“Brightline. You’re through to someone you can talk to,” are the words that greet you when you call into the helpline akin to the Samaritans. Every Tuesday evening, a group of volunteers sit down in a dingy office, trying to bring optimism to a world which is falling apart around them. Hanging their gas masks on a coatrack by the front door, the four try to tell strangers that everything is going to be ok. Teetering on the edge of their own catastrophes, Frances, Jon, Angie and Joey must figure out what makes them connect with each other and with the future.
With You Stupid Darkness! Sam Steiner shares an important message: hope is only lost when there is no one left to listen. His bleak sense of humour carries us through the ups and downs of a time when everything seems to be collapsing. Steiner gives us permission to laugh, the emotions his play provokes bringing the audience together as a community.

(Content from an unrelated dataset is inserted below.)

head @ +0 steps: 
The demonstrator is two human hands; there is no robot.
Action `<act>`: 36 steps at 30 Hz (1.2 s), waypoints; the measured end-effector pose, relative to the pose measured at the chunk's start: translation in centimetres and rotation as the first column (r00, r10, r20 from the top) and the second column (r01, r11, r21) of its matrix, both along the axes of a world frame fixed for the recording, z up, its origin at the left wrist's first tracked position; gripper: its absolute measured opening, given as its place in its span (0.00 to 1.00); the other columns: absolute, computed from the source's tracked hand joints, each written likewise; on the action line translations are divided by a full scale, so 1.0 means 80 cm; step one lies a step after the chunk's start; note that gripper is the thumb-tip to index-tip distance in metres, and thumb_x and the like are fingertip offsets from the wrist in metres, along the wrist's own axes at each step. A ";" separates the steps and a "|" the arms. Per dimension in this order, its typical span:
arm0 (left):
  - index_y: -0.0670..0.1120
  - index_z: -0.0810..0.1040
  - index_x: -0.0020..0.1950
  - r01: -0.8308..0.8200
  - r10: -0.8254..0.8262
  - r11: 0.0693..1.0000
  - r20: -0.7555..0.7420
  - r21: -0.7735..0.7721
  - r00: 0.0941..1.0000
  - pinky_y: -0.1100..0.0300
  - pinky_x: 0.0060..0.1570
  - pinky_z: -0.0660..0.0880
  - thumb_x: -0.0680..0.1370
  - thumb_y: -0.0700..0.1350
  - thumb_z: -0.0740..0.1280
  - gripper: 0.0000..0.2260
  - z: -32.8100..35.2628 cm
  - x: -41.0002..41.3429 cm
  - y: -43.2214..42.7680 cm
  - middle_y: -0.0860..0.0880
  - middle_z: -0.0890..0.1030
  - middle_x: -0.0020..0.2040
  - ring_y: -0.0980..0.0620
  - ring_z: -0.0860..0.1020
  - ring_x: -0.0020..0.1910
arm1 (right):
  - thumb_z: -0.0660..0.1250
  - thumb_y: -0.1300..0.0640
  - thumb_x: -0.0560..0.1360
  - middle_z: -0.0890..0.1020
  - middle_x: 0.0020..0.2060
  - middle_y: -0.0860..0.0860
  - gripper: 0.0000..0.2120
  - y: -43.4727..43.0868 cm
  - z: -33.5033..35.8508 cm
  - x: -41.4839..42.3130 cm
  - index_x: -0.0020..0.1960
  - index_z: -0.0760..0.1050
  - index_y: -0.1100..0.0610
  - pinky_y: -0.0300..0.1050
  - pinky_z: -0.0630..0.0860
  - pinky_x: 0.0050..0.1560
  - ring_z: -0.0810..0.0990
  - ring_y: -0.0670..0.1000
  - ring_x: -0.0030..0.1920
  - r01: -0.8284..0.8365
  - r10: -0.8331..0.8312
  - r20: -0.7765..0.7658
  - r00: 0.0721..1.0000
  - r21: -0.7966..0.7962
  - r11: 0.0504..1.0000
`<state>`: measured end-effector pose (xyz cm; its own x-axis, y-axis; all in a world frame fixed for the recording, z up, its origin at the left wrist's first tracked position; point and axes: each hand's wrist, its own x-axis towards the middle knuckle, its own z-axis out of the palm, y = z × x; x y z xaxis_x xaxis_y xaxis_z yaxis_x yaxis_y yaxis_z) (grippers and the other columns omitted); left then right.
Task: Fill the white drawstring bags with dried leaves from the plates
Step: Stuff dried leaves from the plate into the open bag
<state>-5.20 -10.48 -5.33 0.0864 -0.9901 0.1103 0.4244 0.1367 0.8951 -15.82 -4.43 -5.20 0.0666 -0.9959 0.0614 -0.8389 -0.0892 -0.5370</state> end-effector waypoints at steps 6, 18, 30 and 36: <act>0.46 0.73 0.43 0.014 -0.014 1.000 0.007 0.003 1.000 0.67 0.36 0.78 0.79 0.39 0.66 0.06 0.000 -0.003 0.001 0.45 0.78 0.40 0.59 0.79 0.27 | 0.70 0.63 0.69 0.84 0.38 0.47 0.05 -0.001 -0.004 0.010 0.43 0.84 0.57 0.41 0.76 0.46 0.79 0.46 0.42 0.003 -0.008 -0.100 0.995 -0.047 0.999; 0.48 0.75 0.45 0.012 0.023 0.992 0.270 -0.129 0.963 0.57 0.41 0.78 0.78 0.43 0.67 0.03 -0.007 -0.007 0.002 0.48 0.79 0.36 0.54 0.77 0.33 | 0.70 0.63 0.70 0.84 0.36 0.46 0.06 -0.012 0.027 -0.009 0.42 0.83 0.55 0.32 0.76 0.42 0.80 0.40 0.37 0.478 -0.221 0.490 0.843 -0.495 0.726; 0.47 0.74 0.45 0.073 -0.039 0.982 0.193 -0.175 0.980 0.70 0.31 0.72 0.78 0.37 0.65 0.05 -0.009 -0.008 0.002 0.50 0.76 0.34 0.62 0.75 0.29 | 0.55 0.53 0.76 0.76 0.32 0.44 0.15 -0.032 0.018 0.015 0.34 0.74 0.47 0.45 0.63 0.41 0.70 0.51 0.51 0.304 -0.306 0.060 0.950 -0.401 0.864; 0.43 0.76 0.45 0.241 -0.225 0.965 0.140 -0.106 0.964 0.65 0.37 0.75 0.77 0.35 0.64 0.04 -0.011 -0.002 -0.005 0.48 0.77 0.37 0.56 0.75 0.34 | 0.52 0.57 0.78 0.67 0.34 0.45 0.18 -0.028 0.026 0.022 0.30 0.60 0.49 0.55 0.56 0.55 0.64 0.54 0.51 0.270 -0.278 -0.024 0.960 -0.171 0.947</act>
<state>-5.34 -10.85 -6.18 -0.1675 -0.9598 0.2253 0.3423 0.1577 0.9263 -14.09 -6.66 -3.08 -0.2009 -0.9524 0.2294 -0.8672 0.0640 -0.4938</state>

Designer Amy Jane Cook has created a setting which is immediately recognisable. A cramped space, old-school phones and computers, files and folders everywhere, motivational posters and diagrams trying to cover the shabbiest parts of the wall. Future and past overlap, giving the set a sense of being stuck in time. The steady deterioration of the office gives the audience an impression of the world gradually descending into chaos.
Seven-months-pregnant Frances, played by Jenni Maitland, is the mother hen of the group. Exhaustingly cheerful and encouraging though Frances is, Maitland also brings a vulnerability to her character. Cracks start appearing in what was once a shining armour of positivity.

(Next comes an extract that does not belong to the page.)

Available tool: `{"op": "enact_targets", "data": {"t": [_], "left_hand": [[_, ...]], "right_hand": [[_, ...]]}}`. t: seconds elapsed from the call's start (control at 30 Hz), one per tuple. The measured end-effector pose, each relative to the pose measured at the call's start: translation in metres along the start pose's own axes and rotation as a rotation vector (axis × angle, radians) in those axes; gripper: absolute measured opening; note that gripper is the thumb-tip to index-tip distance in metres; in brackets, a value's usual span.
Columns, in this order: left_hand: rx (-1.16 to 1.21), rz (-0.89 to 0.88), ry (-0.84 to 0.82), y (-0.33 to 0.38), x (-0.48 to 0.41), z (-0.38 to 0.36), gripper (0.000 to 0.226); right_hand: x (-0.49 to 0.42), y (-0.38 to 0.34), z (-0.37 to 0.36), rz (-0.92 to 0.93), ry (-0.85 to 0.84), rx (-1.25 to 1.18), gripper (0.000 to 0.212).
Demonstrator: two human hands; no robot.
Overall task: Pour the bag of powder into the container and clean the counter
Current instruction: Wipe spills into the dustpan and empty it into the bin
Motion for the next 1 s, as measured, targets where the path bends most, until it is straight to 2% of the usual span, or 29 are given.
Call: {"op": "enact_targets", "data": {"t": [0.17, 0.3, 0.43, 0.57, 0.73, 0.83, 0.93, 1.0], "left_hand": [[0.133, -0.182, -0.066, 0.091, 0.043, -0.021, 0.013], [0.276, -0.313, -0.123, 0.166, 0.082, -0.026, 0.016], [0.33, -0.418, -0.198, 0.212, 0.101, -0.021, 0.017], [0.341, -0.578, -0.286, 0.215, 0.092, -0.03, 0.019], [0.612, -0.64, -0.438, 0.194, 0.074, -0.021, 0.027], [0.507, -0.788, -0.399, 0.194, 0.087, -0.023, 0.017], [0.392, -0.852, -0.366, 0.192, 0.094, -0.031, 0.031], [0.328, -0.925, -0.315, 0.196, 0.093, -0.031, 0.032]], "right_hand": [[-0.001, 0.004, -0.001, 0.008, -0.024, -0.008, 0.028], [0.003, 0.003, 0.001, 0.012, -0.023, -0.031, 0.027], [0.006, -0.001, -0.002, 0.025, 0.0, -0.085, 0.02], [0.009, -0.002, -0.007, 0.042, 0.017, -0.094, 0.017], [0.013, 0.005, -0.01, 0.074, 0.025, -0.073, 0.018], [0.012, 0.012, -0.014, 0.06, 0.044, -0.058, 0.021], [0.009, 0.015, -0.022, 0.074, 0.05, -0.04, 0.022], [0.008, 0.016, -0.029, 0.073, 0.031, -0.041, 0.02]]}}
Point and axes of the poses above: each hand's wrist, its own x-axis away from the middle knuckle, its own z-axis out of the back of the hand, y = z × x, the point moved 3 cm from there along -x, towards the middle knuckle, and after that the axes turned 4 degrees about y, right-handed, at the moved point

Lydia Larson adds gravitas to Angie’s presumed innocence. The strength in Larson’s performance makes it even more painful to witness her sense of hope shatter after one fateful call.
Andy Rush plays Jon, a darker character trying to find light in pretending to care about the caller’s problems. Rush is a force of an actor, his presence on stage flickering between an amusing sense of realism and moments of silent anger and pain which hold the audience entranced in a deeply private moment.
Andrew Finnigan gives a delightfully awkward performance as 17-year-old Joey. Finnigan captures the anxiety of finishing school and walking into an undetermined future.
You Stupid Darkness! reminds us that, sometimes, the most urgent stories are best shared through laughter and that optimism doesn’t mean you are blind to what is right in front of you. After all, “it’s better to light a candle than to curse the darkness”.